EXERCISE BRIEF> Copy out each line of the data below in which the string "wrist" appears.

INPUT DATA>
┌────────
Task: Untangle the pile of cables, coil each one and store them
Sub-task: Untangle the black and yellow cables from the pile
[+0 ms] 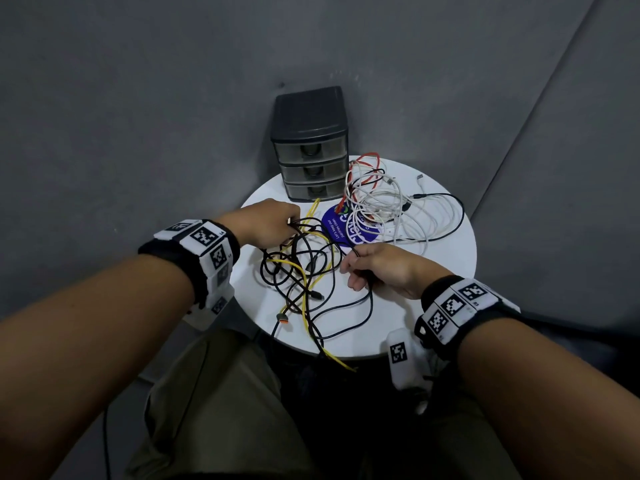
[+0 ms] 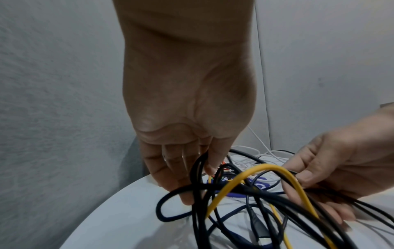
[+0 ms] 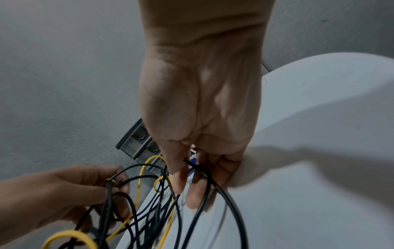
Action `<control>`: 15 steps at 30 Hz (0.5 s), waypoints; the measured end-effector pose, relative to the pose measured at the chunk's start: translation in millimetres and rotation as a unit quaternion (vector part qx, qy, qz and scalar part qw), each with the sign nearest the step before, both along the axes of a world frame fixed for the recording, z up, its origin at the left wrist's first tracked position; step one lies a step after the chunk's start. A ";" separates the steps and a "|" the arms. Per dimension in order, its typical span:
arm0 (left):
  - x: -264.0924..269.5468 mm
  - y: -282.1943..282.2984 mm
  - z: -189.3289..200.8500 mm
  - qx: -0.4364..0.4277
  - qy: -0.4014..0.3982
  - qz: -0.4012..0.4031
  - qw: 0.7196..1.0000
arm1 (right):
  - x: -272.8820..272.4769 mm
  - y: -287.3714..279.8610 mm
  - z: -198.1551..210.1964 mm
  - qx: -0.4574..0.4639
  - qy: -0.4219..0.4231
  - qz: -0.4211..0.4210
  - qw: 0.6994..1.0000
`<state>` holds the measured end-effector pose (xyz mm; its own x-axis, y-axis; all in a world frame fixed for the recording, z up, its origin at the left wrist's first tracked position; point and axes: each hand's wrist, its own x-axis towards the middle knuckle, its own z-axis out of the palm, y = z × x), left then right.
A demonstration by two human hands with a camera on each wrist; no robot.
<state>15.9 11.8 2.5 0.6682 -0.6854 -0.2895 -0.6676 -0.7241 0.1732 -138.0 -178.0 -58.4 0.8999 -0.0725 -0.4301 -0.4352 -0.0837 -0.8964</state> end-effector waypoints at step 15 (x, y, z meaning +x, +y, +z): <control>-5.7 0.3 2.8 -0.003 0.033 0.019 0.999 | 4.1 -4.8 18.3 -0.091 -0.010 0.050 0.995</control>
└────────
YOUR RESPONSE>
Action `<control>`: 15 steps at 30 Hz (0.5 s), waypoints; the measured end-effector pose, relative to the pose measured at the chunk's start: translation in millimetres and rotation as a unit quaternion (vector part qx, qy, qz and scalar part qw), each with the sign nearest the step before, both along the axes of a world frame fixed for the recording, z up, its origin at the left wrist's first tracked position; step one lies a step after the chunk's start. A ";" separates the steps and a "|" the arms. Per dimension in order, its typical span:
`<state>` holds the measured end-effector pose (xyz mm; its own x-axis, y-axis; all in a world frame fixed for the recording, z up, its origin at the left wrist's first tracked position; point and axes: each hand's wrist, its own x-axis towards the middle knuckle, its own z-axis out of the palm, y = z × x), left then right.
A demonstration by two human hands with a camera on each wrist; no robot.

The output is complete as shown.